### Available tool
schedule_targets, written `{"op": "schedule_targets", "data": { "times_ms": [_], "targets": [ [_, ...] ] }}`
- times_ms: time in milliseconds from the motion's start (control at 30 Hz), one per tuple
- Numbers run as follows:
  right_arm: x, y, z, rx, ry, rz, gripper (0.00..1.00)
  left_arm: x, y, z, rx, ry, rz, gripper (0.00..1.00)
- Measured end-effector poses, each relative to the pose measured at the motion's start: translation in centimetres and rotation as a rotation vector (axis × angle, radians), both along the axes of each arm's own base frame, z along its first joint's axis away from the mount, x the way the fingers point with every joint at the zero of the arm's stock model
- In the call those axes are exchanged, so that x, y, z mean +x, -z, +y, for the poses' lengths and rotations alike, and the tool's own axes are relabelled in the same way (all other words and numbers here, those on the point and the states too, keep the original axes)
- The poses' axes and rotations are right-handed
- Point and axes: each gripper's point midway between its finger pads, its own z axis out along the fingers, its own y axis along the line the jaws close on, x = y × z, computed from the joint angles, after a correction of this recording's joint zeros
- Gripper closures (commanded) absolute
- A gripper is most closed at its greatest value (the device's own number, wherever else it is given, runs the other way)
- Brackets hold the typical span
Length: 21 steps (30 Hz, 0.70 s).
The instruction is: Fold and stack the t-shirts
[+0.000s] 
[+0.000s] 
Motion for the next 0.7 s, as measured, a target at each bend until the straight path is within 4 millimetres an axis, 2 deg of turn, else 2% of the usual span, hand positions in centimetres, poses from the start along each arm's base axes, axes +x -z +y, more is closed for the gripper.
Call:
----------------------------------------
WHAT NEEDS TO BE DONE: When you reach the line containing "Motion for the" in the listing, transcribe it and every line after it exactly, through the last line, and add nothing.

SOLVED PROBLEM:
Motion for the next 0.7 s, as measured, a target at each bend until the straight path is within 4 millimetres an axis, 2 deg of turn, else 2% of the usual span, hand positions in centimetres, poses from the start along each arm's base axes, axes +x -z +y, more is closed for the gripper.
Call:

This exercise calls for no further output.